As someone has written:
...the Syro-Lebanese Emir Shakib Arslan (1870-1945) [asked] in 1930: " why Arabs are legging behind while others have progressed?" The answer rejected two opposite attitudes: a blind fidelity to the Ancients (Salafs) and the servile imitation (taqlid) of the West. The representatives of this ethos were clerics, scribers and statesmen. Their methods oscillate between Ijtihad and Jihad, which have the same lexical root (J.H.D.) that means, "making an effort". In fact, they were agnostic, even according to some sources secretly heretics, engaged into relations with senior officers of the colonial powers. Caught between Ijtihad and Jihad, this type survived. The second fundamentalism chooses the Jihad, a founding precedent for Al-Qaida’s world terror.

The fundamentalism of the second type is commonly called radical Islam. The wave called sahwa islamiya (Islamic awakening) is rather recent. In fact, its origins go back to the thirties with the birth of the Muslim Brotherhood in Egypt (1927) and the Jamaat-i-islami in Pakistan (1941), common matrix to all radicalism.

Radical Islam was born in the thirties in an Egypt, politically liberal, parliamentary monarchy with a constitution (people often forget that), dominated by Saad Zaghlul’s Wafd party, and intellectually modernist. Then an obscure instructor, Hassen al-Banna (1906-1949), founded, a year after Saad Zaghlul death (1926), the populist movement Muslim Brotherhood, no body thought at the moment would be a "school case": the brotherhood is at the same time a religious gathering, a political party, an underground armed branch and Islamic international. Its program remains the same: "God is our goal, his message our model, the holy Qoran, our constitution, Jihad, our way, and martyrdom our hope". At he same time, in India, and before the creation of Pakistan, the Indo-Pakistani Mawdudi (1903-1973), founded Jamaat-i-islami (1941), copying the Brotherhood movement, with a peculiar fact which consequences are still visible in Pakistan: infiltration of Islamic groups by intelligence services. Mawdudi’s writings were translated from Urdu into Arabic by his follower Ali Nadawi, himself author of a best seller. He opposes Arslan’s question "what the West has lost with the decline of the Islamic world?" He traveled to the Middle East in 1951 and met with Qutb (1906-1965), the second spiritual guide of the Brotherhood after the assassination of its first leader al-Banna (1949). Now, the link between marginal Asian and radical Islam with the Middle Eastern, where initial fundamentalism has failed, is sealed for long.

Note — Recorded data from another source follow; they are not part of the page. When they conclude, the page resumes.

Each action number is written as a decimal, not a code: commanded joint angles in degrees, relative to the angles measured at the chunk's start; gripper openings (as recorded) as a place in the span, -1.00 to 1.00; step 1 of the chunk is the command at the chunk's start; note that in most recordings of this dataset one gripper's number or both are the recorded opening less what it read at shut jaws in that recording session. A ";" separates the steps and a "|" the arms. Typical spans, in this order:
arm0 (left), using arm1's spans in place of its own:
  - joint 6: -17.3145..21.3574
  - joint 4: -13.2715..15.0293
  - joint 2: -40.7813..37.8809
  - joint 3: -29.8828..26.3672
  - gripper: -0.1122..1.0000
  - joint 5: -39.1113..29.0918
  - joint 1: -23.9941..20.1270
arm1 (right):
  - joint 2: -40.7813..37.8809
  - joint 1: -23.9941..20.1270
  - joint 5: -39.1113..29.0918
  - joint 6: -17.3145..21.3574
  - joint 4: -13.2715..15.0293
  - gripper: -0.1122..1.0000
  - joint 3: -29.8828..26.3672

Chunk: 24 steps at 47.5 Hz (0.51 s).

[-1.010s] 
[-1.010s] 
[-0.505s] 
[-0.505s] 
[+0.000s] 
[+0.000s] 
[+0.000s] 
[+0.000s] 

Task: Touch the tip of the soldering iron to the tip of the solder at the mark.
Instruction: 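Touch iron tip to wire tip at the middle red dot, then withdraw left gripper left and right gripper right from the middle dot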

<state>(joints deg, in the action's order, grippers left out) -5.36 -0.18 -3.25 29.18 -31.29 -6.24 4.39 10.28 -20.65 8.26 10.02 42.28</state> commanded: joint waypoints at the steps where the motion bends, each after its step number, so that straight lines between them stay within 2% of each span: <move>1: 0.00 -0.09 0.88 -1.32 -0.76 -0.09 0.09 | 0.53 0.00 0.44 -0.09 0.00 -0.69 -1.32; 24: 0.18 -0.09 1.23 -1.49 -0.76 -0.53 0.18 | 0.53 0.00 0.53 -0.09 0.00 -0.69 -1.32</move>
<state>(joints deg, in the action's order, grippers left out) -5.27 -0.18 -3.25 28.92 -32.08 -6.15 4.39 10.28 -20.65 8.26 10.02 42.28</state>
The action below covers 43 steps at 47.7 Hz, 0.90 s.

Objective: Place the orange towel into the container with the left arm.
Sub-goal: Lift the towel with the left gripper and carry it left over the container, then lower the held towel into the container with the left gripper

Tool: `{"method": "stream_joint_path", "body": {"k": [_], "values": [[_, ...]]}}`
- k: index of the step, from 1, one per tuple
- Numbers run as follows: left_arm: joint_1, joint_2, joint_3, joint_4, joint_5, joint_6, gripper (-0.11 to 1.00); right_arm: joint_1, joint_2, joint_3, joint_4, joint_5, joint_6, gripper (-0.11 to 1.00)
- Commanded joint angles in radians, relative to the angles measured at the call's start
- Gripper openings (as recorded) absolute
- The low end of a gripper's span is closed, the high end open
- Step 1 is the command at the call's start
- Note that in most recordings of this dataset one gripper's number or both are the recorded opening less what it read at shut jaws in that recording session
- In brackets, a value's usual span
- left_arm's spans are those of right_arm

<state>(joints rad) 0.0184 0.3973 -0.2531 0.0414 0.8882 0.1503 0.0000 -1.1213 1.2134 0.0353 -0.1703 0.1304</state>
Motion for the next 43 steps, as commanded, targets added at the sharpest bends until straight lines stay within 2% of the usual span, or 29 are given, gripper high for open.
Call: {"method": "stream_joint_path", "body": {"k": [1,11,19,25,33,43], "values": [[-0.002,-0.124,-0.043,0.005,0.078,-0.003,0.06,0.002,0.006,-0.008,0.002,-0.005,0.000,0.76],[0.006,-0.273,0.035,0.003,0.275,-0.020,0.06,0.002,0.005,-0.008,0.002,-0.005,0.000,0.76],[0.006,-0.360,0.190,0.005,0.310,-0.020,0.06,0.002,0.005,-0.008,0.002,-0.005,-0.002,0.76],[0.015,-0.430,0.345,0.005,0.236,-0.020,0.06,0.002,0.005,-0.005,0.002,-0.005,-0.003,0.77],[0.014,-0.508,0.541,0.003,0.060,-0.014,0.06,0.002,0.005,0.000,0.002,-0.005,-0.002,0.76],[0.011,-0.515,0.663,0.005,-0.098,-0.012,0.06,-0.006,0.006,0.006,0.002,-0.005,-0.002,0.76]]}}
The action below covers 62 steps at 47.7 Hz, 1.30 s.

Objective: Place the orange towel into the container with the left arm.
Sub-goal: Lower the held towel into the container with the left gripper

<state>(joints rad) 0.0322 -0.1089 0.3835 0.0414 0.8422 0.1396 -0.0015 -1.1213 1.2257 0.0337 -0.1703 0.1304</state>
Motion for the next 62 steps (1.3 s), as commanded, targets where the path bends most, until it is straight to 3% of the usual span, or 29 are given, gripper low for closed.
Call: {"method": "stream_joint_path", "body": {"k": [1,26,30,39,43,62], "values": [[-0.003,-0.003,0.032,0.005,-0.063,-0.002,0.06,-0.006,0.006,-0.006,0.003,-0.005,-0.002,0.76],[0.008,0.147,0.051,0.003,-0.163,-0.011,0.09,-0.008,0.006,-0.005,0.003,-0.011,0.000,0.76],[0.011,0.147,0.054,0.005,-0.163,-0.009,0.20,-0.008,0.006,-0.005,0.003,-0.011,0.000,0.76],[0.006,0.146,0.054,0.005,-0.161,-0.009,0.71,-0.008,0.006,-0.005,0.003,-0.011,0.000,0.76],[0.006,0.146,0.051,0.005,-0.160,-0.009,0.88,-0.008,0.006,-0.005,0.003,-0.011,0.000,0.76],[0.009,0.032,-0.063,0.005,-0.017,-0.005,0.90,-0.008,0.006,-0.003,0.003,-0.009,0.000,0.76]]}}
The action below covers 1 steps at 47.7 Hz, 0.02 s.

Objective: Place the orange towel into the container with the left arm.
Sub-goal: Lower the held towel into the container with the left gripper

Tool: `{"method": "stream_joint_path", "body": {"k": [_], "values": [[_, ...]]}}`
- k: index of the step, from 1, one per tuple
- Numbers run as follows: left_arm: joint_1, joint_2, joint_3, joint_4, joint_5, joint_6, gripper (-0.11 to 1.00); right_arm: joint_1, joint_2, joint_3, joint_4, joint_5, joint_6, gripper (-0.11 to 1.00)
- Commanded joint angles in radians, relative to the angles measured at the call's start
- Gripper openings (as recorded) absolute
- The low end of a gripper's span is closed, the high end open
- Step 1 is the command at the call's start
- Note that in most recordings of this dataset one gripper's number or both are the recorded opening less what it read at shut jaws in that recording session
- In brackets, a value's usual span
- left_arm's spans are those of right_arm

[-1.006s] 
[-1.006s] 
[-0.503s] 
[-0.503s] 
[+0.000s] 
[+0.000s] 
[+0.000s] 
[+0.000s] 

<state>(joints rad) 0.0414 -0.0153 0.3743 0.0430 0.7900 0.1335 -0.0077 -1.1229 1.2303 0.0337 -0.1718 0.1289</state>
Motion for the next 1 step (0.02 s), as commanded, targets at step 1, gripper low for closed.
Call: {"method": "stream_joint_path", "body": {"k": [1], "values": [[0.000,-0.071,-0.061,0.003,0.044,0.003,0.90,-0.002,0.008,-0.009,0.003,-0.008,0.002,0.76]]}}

The social forces in favor of this revolutionary Islam, for the majority, are what is commonly accepted as "Ph.D. + beard", young men, living in the periphery of towns, covering large areas to be considered as alternative leaders to authoritarian and corrupted regimes.

The question asked by the radical Islam is different from the one asked by shakib Arslan, on behalf of the Awakening: why Islam is a stranger on its own territory?

Much is not known of the issues and themes I've touched on here but at least, if you have reached this far, I hope you know more that what you knew previously - and wish to know more.